#### Raw data ####

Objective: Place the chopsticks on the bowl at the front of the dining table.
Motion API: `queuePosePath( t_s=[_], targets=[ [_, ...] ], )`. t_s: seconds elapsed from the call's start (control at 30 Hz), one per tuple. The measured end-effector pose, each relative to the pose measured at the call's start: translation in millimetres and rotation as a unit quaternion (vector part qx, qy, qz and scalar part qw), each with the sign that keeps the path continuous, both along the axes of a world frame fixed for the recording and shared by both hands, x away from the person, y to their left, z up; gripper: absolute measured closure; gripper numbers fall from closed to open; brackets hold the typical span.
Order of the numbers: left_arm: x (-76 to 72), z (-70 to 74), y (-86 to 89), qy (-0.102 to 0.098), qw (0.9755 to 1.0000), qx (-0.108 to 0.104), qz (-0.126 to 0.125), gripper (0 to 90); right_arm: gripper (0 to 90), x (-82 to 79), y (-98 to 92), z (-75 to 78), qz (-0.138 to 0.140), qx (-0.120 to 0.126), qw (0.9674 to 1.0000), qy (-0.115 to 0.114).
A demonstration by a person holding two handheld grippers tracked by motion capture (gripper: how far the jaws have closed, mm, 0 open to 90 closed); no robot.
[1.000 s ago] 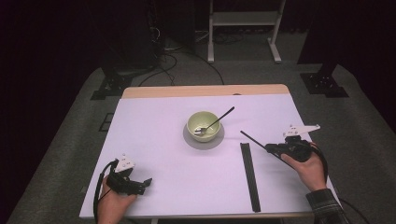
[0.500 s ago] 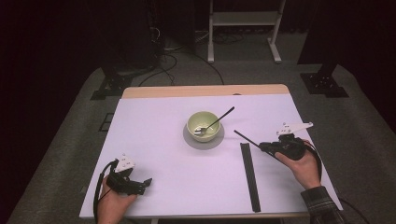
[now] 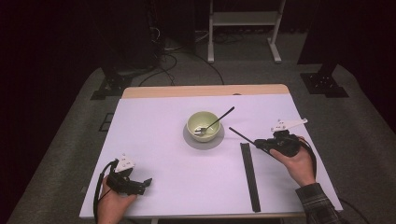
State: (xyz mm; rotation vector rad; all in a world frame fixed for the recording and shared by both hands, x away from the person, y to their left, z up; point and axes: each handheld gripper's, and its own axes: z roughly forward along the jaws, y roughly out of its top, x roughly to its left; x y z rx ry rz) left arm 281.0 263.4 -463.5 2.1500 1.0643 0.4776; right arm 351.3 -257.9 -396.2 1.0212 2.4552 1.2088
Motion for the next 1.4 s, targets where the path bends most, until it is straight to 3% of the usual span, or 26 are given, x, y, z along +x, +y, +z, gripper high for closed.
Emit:
queuePosePath(
  t_s=[0.77, 1.4],
  targets=[
    [-0.2, -0.1, -0.2, -0.001, 1.0000, -0.001, 0.001, 0.0, 85.5, 15.5, 39.2, 16.6, 0.013, 0.007, 0.9999, -0.008],
    [-0.4, 0.1, 0.0, -0.003, 1.0000, 0.002, 0.000, 0.0, 85.6, 33.0, 64.5, 16.7, 0.013, 0.016, 0.9998, -0.004]
  ],
)
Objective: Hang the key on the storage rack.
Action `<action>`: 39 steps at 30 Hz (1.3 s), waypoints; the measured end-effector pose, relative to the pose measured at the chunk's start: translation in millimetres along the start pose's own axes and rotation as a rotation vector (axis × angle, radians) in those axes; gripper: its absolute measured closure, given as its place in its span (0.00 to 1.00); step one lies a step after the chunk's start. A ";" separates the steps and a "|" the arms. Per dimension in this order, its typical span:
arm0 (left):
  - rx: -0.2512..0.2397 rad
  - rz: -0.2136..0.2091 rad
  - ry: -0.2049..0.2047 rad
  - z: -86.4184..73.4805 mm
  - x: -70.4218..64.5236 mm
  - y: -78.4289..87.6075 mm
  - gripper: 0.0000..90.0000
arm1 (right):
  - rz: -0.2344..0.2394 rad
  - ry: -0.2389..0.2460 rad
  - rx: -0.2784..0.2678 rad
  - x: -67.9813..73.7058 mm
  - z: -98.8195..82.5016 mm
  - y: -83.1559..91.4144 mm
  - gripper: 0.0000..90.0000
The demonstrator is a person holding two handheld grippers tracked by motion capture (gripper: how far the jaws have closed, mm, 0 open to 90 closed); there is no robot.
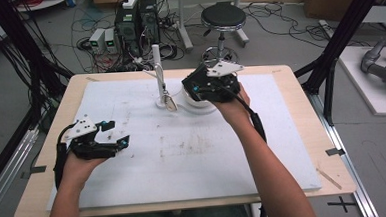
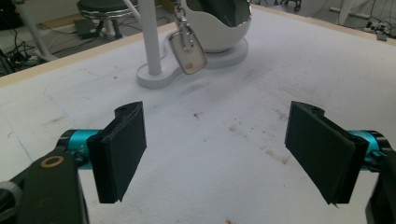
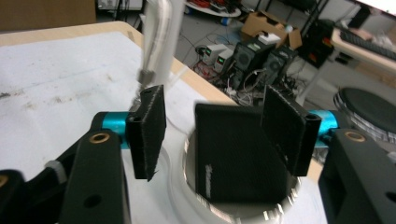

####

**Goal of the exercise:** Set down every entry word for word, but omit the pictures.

**Exercise result:**
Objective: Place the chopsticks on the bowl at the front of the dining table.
Motion API: `queuePosePath( t_s=[_], targets=[ [_, ...] ], )`. t_s: seconds elapsed from the call's start (control at 30 Hz), one per tuple. The measured end-effector pose, each relative to the pose measured at the call's start: translation in millimetres and rotation as a unit quaternion (vector part qx, qy, qz and scalar part qw), each with the sign that keeps the path continuous, both along the axes of a world frame fixed for the recording and shared by both hands, x away from the person, y to their left, z up; gripper: absolute measured closure; gripper numbers fall from closed to open; brackets hold the typical span.
Order of the numbers: left_arm: x (-76 to 72), z (-70 to 74), y (-86 to 89), qy (-0.102 to 0.098), qw (0.9755 to 1.0000), qx (-0.108 to 0.104), qz (-0.126 to 0.125), gripper (0 to 90); right_arm: gripper (0 to 90), x (-82 to 79), y (-98 to 92), z (-75 to 78), qz (-0.138 to 0.140), qx (-0.120 to 0.126), qw (0.9674 to 1.0000), qy (-0.115 to 0.114).
A demonstration by a person holding two handheld grippers tracked by motion capture (gripper: how far the jaws have closed, mm, 0 open to 90 closed); no robot.
[1.000 s ago] 
[0.500 s ago] 
[now] 
State: (xyz mm; rotation vector rad; all in a world frame fixed for the recording and shared by both hands, x away from the person, y to their left, z up; point and axes: each handheld gripper's, and its own axes: z roughly forward along the jaws, y roughly out of its top, x roughly to its left; x y z rx ry rz) left arm 281.0 263.4 -463.5 2.1500 1.0643 0.4776; right arm 351.3 -257.9 -396.2 1.0212 2.4552 1.2088
Motion for the next 1.4 s, targets where the path bends most, until it is straight to 3% of the usual span, or 26 are given, x, y, z along +x, +y, +z, gripper high for closed.
Emit:
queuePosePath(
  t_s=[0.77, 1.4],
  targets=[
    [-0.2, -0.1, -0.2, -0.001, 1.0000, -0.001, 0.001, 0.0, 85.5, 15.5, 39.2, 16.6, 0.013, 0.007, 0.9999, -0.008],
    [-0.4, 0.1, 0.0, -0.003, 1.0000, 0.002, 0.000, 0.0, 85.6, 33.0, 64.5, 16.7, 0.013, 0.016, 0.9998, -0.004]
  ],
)
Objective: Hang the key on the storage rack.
Action `<action>`: 39 steps at 30 Hz (1.3 s), waypoints; the measured end-effector pose, relative to the pose measured at the chunk's start: translation in millimetres along the start pose's own axes and rotation as a rotation vector (axis × angle, radians) in those axes; gripper: its absolute measured closure, given as its place in its span (0.00 to 1.00); step one lies a step after the chunk's start. A ";" separates the steps and a "|" the arms. Per dimension in this order, its typical span:
arm0 (left):
  - rx: -0.2512..0.2397 rad
  - rz: -0.2136..0.2091 rad
  - ry: -0.2049..0.2047 rad
  - z: -86.4184..73.4805 mm
  - x: -70.4218..64.5236 mm
  - y: -78.4289..87.6075 mm
  - gripper: 0.0000..90.0000
arm1 (right):
  - rz: -0.2344..0.2394 rad
  - ry: -0.2389..0.2460 rad
  - rx: -0.2784..0.2678 rad
  - x: -67.9813..73.7058 mm
  - z: -98.8195..82.5016 mm
  - y: -83.1559..91.4144 mm
  - gripper: 0.0000..90.0000
The demonstrator is a person holding two handheld grippers tracked by motion capture (gripper: how far the jaws have closed, mm, 0 open to 90 closed); there is no robot.

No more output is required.